| REQUIRED WORK |
Set down each entry exactly; omit images.

══════

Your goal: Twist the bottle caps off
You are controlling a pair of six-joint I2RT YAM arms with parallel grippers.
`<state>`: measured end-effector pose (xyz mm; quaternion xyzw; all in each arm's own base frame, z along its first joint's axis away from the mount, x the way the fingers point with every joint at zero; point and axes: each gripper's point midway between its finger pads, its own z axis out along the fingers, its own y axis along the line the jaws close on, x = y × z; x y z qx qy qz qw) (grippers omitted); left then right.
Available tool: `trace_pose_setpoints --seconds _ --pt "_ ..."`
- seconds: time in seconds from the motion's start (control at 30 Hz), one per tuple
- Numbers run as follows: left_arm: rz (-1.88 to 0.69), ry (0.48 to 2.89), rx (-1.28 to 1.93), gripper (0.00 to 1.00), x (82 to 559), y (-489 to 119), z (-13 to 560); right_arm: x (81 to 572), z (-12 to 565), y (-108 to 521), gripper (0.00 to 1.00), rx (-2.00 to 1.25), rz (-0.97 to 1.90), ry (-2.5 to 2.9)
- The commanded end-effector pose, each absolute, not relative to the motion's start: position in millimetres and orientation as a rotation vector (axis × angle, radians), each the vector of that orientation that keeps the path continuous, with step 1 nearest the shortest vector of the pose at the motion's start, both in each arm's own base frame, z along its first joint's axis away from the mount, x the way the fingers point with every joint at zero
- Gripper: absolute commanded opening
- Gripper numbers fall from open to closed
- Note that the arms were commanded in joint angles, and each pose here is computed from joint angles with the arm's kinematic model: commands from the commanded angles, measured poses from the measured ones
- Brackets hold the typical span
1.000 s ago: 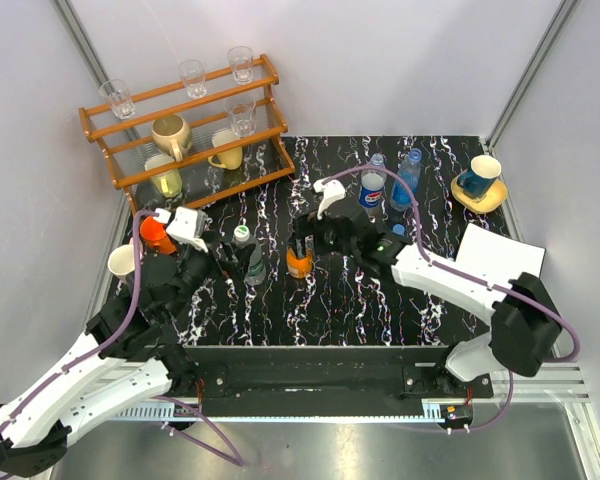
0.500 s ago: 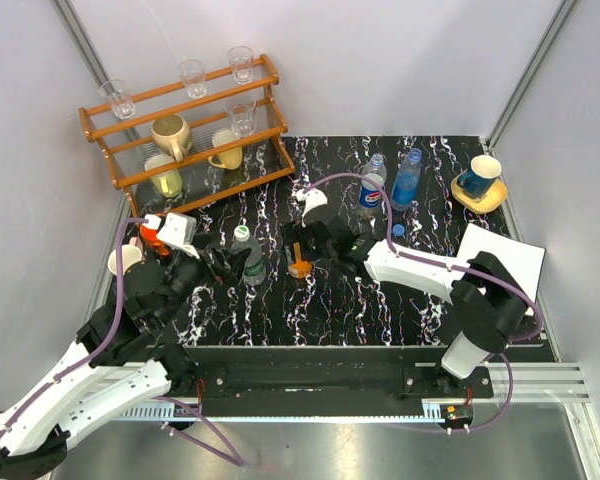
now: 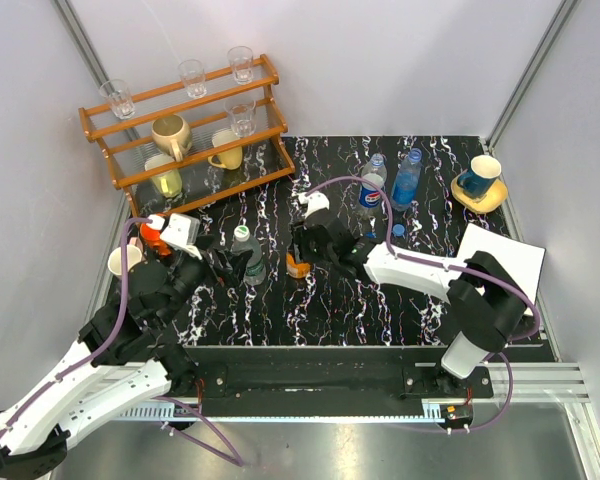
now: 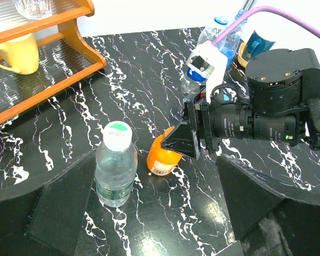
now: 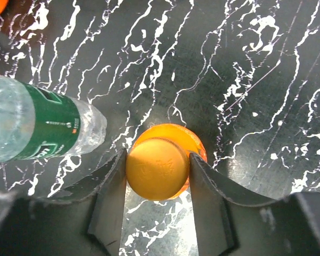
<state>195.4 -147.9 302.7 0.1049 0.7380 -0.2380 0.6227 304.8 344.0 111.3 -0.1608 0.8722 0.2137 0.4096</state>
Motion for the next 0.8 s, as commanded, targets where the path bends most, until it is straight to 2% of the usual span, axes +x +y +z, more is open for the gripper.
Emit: trace_pose_setpoints --seconds 0.0,0.1,0.27,0.33,0.43,0.57,0.67,0.77 --pt "-0.569 1.682 0.248 0.99 196 -154 305 303 113 344 0.45 -0.388 0.552 2.172" --pt "-0.573 1.684 0.249 0.99 197 -156 308 302 119 336 0.33 -0.361 0.539 2.159" --pt "-0.581 1.632 0.245 0.99 199 -156 327 296 193 300 0.22 -0.265 0.504 2.035" --pt "-0.580 1.595 0.240 0.99 200 -155 338 289 239 282 0.18 -0.213 0.531 1.951" --pt "-0.550 1.497 0.226 0.99 207 -152 360 275 291 260 0.00 -0.134 0.584 1.881" --pt "-0.583 1.425 0.224 0.99 211 -159 399 253 334 249 0.00 -0.111 0.677 1.871" --pt "-0.682 1.481 0.355 0.99 215 -193 405 233 358 253 0.00 -0.125 0.831 1.836" --pt "-0.953 1.352 0.584 0.99 188 -234 436 211 381 256 0.00 -0.161 0.970 1.788"
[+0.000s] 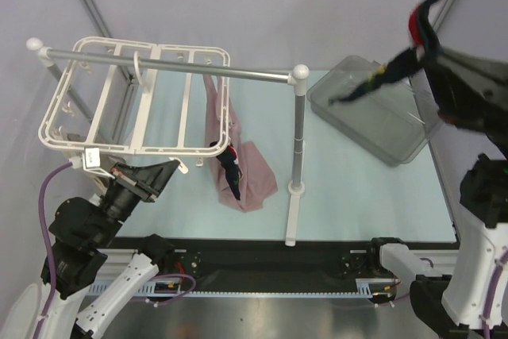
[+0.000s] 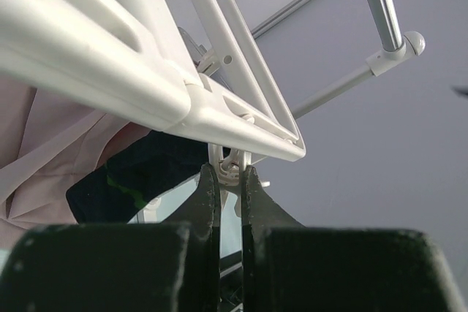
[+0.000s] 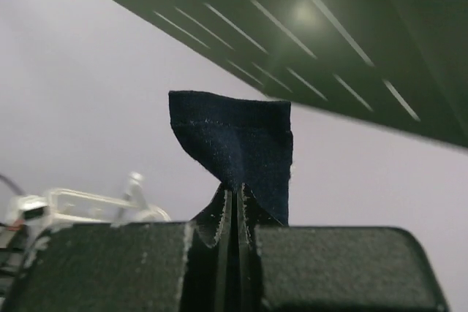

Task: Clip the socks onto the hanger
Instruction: Pick up the sock from the bin.

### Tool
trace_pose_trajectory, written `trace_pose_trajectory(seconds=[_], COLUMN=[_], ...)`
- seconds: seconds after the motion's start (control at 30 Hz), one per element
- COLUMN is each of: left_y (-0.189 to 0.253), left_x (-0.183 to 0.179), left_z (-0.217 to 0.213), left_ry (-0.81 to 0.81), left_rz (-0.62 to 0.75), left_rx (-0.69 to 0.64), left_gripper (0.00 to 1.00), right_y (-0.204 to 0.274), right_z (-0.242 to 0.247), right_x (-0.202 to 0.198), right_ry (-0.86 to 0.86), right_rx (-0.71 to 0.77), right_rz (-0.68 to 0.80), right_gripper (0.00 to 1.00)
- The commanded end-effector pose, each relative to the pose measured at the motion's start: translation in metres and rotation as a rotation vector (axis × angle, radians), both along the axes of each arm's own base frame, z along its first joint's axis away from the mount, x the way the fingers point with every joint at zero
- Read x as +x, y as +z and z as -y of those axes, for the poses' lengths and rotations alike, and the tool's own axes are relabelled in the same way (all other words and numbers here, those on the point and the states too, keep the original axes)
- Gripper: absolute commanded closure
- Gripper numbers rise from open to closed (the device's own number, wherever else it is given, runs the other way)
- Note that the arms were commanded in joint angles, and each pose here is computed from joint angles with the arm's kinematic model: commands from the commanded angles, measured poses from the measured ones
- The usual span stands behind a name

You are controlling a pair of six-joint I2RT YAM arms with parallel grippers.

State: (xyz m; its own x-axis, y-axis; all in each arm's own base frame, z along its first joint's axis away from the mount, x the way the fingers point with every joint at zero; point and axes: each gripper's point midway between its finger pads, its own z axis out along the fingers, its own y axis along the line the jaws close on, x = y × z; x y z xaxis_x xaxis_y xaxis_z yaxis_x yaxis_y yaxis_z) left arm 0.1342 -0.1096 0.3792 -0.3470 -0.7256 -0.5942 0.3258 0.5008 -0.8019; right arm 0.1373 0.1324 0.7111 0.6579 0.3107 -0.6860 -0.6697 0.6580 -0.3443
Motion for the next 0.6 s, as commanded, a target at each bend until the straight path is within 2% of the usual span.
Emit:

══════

| EXERCISE RESPONSE |
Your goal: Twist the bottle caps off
You are controlling a pair of six-joint I2RT YAM arms with parallel grippers.
`<state>`: measured end-effector pose (xyz mm; quaternion xyzw; all in each arm's own base frame, z along its first joint's axis away from the mount, x the way the fingers point with every joint at zero; point and axes: each gripper's point midway between its finger pads, its own z axis out along the fingers, its own y axis along the line the jaws close on, x = y × z; x y z qx qy qz qw) (grippers omitted); left then right.
Available tool: `trace_pose_setpoints --seconds _ --pt "_ ..."`
- seconds: time in seconds from the motion's start (control at 30 Hz), one per tuple
- Numbers run as follows: left_arm: rz (-1.88 to 0.69), ry (0.48 to 2.89), rx (-1.28 to 1.93), gripper (0.00 to 1.00), x (82 to 559), y (-489 to 119), z (-13 to 560); right_arm: x (81 to 572), z (-12 to 565), y (-108 to 521), gripper (0.00 to 1.00), rx (-2.00 to 1.25), rz (-0.97 to 1.90), ry (-2.5 to 2.9)
- The commanded end-effector pose, each absolute, not relative to the motion's start: position in millimetres and orientation as a rotation vector (axis × angle, radians), each the vector of that orientation that keeps the path continuous, with step 1 nearest the shortest vector of the pose at the motion's start, both in each arm's own base frame, z along its first joint's axis away from the mount, x the way the fingers point with every joint at zero
- Gripper: absolute commanded opening
- Gripper numbers fall from open to closed
- Note that the arms were commanded in joint angles, and each pose here is computed from joint angles with the arm's kinematic model: commands from the commanded angles, measured poses from the measured ones
- Brackets hold the typical span
1.000 s ago: 
0.500 s ago: 
now: 
now: 
now: 
<state>195.4 -147.9 302.7 0.1049 0.7380 -0.2380 0.6227 304.8 344.0 111.3 -0.1608 0.8722 0.2137 0.4096</state>
Motion for the next 0.8 s, as commanded, targets where the path bends most, until it is straight to 2% of the usual span, axes +x +y +z, more is open for the gripper.
Emit: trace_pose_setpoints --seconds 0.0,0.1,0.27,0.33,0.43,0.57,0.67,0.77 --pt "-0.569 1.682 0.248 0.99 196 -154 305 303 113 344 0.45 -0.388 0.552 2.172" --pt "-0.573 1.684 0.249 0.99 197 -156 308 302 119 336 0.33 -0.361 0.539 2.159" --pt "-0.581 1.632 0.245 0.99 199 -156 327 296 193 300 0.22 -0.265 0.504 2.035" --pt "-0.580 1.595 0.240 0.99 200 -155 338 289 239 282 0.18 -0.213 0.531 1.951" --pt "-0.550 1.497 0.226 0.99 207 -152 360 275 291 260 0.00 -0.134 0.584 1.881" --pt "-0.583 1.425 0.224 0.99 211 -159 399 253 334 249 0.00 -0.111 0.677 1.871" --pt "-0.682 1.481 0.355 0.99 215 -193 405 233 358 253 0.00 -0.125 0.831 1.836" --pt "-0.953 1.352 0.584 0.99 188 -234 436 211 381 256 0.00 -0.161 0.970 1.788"
[+0.000s] 
[+0.000s] 
[+0.000s] 

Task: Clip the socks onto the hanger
Instruction: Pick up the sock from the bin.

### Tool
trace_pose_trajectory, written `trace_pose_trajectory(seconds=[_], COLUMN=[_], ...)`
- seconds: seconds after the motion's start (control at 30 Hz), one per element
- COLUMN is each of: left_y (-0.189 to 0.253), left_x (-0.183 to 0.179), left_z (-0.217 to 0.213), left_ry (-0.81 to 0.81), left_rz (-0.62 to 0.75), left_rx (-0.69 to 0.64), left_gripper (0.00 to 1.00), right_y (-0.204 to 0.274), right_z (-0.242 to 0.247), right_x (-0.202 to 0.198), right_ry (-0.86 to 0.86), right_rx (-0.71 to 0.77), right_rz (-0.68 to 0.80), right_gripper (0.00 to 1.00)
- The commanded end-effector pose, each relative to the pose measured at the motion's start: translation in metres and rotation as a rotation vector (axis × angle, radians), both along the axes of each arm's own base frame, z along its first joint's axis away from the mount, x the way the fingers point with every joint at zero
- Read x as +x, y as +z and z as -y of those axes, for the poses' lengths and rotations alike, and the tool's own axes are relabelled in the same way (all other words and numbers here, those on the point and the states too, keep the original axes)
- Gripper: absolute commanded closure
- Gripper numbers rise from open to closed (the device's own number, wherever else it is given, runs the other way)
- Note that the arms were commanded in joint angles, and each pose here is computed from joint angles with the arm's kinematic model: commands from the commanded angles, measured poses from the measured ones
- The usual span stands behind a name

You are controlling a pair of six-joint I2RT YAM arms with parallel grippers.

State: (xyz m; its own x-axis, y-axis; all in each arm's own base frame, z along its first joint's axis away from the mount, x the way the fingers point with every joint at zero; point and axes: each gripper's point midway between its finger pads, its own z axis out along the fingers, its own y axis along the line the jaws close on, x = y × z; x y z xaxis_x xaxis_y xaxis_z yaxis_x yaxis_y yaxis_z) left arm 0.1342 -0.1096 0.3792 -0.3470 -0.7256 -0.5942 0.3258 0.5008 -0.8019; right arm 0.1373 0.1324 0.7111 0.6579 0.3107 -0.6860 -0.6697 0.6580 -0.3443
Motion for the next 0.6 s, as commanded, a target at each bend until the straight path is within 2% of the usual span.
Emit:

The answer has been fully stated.